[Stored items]
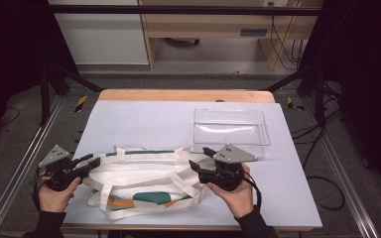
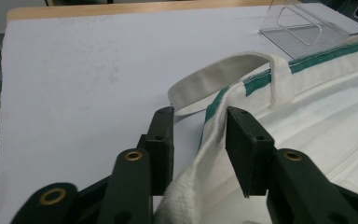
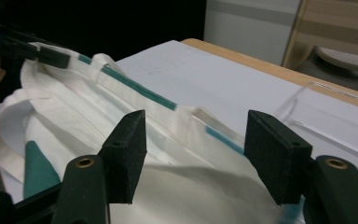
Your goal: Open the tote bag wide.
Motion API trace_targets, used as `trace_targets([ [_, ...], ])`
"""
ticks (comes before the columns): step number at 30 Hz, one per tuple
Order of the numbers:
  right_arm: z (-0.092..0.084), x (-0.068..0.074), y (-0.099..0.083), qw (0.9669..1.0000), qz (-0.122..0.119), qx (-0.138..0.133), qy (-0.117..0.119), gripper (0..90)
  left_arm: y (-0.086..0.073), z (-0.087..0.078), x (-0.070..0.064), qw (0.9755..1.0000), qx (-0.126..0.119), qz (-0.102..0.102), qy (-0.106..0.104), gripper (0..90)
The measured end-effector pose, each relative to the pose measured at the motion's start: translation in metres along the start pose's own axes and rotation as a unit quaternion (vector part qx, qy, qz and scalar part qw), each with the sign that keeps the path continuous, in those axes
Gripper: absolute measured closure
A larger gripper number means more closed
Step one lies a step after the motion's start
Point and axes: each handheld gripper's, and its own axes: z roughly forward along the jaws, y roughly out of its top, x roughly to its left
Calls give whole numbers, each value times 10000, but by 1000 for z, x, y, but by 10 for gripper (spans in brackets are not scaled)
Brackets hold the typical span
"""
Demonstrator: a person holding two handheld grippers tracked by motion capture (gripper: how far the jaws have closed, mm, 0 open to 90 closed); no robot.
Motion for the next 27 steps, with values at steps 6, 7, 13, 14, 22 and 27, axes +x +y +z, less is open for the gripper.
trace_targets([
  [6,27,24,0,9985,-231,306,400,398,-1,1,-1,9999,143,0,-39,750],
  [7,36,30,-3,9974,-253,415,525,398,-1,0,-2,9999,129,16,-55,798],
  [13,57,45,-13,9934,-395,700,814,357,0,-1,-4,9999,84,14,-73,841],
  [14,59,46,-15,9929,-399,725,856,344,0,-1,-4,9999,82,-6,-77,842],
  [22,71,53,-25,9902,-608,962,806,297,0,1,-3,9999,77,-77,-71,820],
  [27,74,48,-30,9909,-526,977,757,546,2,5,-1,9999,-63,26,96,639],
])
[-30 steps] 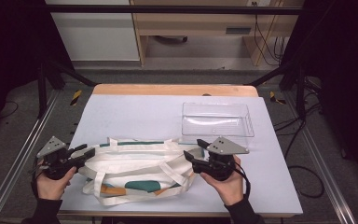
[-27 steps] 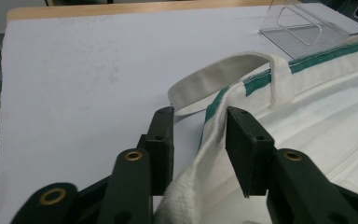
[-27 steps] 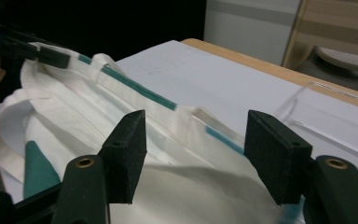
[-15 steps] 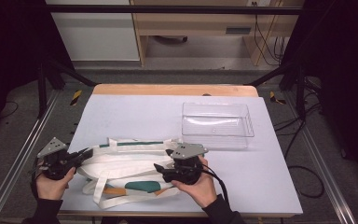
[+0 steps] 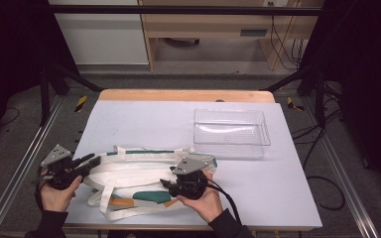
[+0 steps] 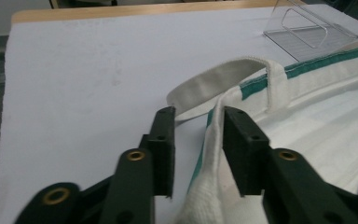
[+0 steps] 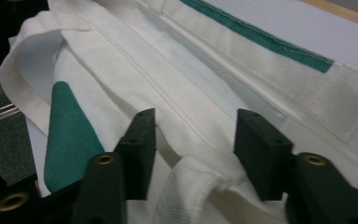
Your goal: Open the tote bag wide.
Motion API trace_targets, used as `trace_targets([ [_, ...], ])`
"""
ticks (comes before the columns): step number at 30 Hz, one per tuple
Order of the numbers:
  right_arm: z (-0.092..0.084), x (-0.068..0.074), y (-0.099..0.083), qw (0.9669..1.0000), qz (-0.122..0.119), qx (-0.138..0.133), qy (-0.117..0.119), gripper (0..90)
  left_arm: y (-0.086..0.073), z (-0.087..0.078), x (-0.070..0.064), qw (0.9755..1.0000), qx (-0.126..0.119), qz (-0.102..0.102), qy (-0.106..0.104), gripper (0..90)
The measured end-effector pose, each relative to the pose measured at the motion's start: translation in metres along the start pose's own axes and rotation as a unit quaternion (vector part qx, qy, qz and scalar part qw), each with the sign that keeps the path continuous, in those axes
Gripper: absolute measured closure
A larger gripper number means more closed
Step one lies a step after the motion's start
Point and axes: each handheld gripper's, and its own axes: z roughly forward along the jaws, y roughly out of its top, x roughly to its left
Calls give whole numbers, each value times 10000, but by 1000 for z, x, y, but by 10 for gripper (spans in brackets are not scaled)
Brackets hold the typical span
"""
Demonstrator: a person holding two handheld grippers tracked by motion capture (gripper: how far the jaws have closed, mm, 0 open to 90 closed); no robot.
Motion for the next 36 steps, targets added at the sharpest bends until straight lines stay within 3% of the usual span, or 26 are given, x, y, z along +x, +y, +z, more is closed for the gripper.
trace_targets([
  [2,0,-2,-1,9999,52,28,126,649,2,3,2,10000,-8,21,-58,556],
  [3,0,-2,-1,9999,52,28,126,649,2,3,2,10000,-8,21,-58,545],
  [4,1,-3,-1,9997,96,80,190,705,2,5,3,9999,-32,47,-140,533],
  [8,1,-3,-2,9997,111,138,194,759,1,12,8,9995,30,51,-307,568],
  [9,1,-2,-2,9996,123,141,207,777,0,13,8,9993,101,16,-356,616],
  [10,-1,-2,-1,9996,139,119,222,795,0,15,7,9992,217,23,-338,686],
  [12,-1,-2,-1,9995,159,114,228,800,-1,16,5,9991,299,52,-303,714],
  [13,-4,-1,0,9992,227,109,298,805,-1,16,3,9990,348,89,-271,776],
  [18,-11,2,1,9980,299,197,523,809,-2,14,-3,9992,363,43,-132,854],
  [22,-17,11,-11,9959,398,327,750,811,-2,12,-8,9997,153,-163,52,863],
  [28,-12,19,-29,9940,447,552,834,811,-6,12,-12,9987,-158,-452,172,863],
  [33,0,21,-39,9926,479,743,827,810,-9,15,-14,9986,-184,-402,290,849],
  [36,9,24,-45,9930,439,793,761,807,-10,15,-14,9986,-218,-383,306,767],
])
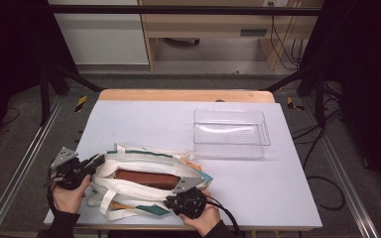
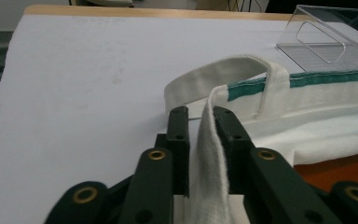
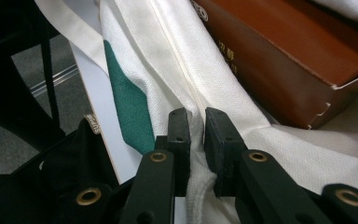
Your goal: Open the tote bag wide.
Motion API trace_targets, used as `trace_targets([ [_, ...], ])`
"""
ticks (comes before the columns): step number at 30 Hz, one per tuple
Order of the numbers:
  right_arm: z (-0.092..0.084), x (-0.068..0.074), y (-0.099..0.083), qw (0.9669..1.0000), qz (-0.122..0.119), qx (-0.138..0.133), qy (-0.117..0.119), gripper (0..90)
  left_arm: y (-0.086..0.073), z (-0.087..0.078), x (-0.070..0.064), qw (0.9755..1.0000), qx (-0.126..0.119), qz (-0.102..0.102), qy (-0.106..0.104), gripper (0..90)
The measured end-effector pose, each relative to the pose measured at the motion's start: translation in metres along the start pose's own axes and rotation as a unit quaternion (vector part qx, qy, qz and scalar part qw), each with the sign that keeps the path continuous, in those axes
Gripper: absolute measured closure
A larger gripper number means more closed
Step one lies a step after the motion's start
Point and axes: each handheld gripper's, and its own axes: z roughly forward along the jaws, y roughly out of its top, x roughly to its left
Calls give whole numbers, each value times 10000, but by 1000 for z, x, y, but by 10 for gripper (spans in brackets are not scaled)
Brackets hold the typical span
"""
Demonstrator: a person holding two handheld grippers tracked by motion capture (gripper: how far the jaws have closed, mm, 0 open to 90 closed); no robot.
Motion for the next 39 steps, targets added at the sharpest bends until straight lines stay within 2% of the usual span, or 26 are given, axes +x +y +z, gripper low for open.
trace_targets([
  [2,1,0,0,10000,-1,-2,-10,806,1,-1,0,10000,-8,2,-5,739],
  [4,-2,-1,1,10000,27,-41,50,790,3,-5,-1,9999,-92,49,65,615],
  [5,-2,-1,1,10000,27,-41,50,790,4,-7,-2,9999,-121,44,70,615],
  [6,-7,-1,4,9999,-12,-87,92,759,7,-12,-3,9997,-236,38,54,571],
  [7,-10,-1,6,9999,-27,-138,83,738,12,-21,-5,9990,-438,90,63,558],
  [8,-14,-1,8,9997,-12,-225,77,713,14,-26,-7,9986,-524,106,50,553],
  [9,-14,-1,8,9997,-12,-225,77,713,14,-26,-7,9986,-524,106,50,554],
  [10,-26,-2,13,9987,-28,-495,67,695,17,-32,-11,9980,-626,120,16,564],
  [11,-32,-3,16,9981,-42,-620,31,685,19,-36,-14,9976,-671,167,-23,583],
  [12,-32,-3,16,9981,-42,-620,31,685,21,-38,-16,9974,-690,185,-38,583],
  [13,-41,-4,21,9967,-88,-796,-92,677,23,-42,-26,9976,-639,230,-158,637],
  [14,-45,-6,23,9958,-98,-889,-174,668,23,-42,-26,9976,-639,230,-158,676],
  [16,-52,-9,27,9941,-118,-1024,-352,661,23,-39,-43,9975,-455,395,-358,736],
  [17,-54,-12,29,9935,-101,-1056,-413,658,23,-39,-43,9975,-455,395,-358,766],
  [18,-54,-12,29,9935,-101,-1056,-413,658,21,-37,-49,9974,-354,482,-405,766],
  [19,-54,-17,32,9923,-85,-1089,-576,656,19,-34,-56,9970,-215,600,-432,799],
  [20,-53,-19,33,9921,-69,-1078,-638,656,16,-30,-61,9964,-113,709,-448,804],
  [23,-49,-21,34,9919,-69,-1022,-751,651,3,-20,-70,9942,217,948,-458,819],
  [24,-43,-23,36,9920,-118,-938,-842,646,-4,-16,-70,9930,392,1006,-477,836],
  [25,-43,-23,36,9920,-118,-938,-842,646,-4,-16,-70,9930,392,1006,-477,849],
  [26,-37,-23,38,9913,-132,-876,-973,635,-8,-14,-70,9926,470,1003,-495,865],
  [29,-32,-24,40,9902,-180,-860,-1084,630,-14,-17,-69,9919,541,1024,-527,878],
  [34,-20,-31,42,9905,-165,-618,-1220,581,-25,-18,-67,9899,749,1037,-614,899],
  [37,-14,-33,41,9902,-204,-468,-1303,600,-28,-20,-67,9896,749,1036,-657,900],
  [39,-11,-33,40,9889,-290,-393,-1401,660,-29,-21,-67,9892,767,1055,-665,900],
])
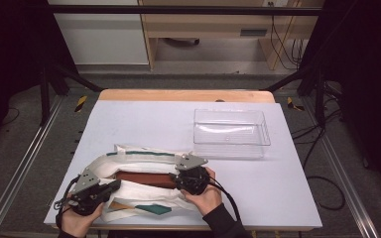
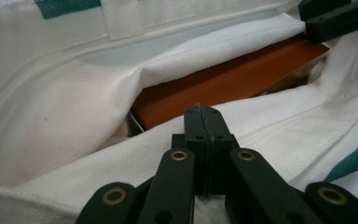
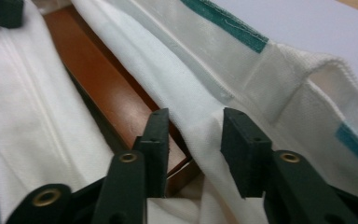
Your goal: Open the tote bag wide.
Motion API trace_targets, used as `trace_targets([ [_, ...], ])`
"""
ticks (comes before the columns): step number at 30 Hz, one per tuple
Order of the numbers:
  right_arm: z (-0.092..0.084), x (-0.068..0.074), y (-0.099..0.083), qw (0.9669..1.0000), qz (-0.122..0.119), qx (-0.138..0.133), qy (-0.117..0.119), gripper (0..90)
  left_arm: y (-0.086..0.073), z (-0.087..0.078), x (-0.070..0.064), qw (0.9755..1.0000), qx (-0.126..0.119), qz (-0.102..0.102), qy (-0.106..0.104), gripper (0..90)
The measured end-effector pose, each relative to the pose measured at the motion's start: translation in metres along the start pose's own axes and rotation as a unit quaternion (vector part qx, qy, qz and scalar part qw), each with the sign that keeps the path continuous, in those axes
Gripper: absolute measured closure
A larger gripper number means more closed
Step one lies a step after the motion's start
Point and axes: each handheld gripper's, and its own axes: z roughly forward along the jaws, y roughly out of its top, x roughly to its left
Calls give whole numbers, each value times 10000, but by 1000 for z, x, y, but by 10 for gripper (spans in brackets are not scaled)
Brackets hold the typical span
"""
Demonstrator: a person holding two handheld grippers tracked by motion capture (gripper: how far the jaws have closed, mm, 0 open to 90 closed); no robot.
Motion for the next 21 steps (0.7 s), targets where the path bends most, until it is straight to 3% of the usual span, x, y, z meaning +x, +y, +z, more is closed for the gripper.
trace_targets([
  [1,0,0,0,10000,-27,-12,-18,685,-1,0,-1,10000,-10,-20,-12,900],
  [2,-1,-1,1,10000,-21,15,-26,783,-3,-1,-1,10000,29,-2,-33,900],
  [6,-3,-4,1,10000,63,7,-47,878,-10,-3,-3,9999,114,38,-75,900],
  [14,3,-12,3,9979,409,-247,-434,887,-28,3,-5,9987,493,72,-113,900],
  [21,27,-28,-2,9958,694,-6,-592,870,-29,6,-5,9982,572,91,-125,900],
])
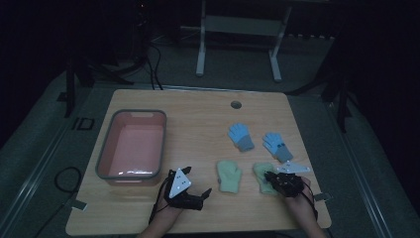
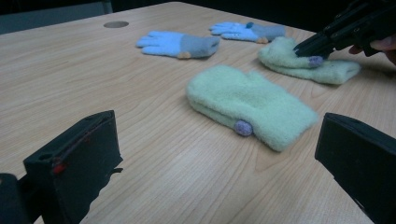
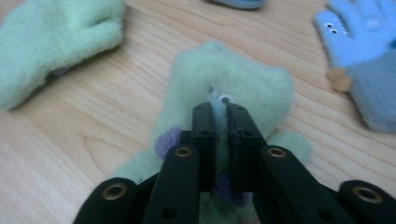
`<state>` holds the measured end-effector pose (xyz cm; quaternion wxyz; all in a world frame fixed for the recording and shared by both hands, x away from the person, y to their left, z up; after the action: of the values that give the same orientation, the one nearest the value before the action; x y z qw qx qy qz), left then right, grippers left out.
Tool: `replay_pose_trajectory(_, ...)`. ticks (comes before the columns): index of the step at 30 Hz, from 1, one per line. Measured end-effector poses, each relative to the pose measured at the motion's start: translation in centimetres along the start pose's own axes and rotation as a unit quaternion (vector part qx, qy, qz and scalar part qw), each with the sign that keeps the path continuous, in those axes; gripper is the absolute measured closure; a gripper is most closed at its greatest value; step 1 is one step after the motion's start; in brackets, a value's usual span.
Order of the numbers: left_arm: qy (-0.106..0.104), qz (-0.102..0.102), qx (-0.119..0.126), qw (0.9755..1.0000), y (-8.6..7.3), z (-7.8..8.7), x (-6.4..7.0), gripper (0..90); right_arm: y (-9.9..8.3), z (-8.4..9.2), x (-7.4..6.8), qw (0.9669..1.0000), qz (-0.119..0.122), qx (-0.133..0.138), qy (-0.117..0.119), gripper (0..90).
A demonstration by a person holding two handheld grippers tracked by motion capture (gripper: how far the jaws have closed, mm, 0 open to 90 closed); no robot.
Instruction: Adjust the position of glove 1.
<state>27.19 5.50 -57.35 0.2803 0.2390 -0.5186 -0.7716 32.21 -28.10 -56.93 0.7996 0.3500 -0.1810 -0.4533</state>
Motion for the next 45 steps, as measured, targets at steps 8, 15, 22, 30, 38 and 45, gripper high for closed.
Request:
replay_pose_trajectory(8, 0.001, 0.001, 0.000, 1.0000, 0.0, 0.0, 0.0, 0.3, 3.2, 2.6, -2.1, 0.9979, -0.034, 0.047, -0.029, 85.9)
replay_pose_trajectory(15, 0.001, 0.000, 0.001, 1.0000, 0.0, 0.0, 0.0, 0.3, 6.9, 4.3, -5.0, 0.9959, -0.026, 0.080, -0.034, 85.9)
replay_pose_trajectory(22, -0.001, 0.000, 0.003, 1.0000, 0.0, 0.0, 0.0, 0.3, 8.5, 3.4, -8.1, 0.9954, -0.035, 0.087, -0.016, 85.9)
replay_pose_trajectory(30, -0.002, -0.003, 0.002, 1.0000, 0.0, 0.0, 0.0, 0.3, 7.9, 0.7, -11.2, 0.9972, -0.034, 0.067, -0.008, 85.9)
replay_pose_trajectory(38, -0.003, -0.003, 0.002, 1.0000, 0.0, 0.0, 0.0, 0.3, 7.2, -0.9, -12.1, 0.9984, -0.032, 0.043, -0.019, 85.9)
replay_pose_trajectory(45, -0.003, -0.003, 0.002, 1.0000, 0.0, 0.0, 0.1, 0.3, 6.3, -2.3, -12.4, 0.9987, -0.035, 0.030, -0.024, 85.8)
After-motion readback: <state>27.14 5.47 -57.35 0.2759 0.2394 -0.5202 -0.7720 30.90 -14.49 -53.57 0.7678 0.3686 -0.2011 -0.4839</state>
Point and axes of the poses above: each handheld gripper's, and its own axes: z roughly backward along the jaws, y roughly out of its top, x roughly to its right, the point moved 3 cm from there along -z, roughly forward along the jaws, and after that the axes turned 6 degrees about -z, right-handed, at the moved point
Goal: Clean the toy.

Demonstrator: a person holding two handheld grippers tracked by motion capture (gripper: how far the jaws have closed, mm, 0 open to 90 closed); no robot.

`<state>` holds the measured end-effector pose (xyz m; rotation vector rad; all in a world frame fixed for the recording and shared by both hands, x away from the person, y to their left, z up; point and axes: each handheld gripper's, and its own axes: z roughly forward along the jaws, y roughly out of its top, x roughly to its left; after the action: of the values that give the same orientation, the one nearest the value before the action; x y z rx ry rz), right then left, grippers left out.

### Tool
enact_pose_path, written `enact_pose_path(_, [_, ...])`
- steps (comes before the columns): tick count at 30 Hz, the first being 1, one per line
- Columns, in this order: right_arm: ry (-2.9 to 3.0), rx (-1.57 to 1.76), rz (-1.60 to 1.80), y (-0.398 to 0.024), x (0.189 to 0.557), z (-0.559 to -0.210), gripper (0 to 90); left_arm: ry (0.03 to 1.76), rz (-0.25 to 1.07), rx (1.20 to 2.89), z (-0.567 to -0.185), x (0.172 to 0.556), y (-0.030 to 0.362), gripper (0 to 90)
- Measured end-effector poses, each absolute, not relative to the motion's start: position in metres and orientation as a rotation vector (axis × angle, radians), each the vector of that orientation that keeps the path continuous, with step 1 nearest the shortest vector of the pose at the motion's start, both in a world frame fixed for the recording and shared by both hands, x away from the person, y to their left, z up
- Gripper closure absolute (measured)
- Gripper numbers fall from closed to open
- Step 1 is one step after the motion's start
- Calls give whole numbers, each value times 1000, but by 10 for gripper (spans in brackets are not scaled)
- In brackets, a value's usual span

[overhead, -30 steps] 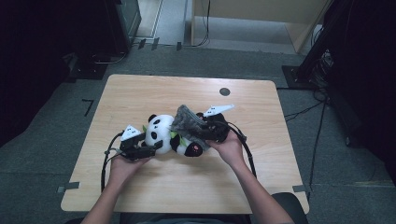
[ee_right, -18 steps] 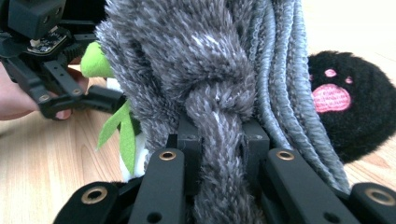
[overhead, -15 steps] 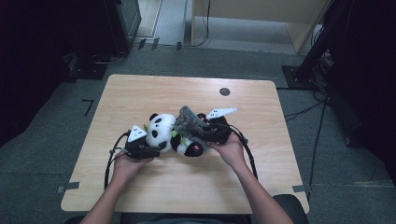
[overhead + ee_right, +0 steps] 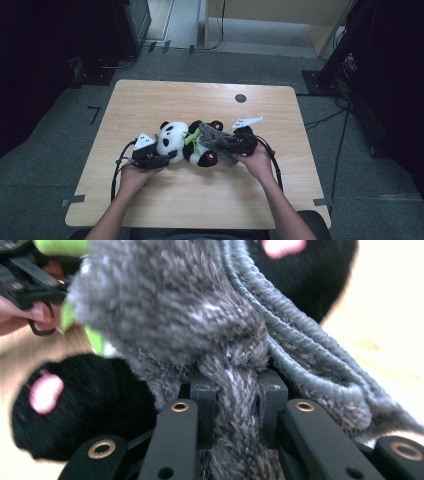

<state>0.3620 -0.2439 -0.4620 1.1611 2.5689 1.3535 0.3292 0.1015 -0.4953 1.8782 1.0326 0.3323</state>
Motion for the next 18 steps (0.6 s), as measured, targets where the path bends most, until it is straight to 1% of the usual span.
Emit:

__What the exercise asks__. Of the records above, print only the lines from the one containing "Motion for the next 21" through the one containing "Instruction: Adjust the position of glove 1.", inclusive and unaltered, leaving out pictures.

__Completed exercise__.
Motion for the next 21 steps (0.7 s), targets where the path bends most, until it is straight to 3% of the usual span, x, y, z meaning +x, +y, +z, more is closed for the gripper.
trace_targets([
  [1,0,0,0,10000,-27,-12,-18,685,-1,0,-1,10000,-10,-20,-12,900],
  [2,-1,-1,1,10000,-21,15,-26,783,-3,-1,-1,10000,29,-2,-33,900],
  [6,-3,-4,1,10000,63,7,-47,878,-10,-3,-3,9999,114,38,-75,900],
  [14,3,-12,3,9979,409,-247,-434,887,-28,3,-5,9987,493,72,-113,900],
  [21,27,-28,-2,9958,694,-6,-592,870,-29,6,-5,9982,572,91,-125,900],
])
`<state>` holds the measured end-effector pose (xyz cm; quaternion wxyz; all in a world frame fixed for the recording and shared by both hands, x away from the person, y to their left, z up; after the action: of the values that give the same orientation, the one nearest the value before the action; x y z qw qx qy qz), left then right, grippers left out.
Tool: `replay_pose_trajectory(_, ...)`. ticks (comes before the columns): index of the step at 30 Hz, from 1, one per line. Measured end-effector poses, each relative to the pose measured at the motion's start: translation in centimetres along the start pose's own axes and rotation as a unit quaternion (vector part qx, qy, qz and scalar part qw), each with the sign that keeps the path continuous, in those axes; gripper is the absolute measured closure; a gripper is most closed at its greatest value; step 1 is one step after the motion's start; in brackets, a value's usual span.
Order of the numbers: left_arm: qy (-0.106..0.104), qz (-0.102..0.102), qx (-0.119..0.126), qw (0.9755..1.0000), y (-8.6..7.3), z (-7.8..8.7), x (-6.4..7.0), gripper (0..90); right_arm: y (-9.9..8.3), z (-8.4..9.2), x (-7.4..6.8), qw (0.9669..1.0000), qz (-0.119..0.122), qx (-0.133..0.138), qy (-0.117..0.119), gripper (0..90).
A demonstration by a person holding two handheld grippers tracked by motion capture (gripper: how far the jaws have closed, mm, 0 open to 90 closed); no robot.
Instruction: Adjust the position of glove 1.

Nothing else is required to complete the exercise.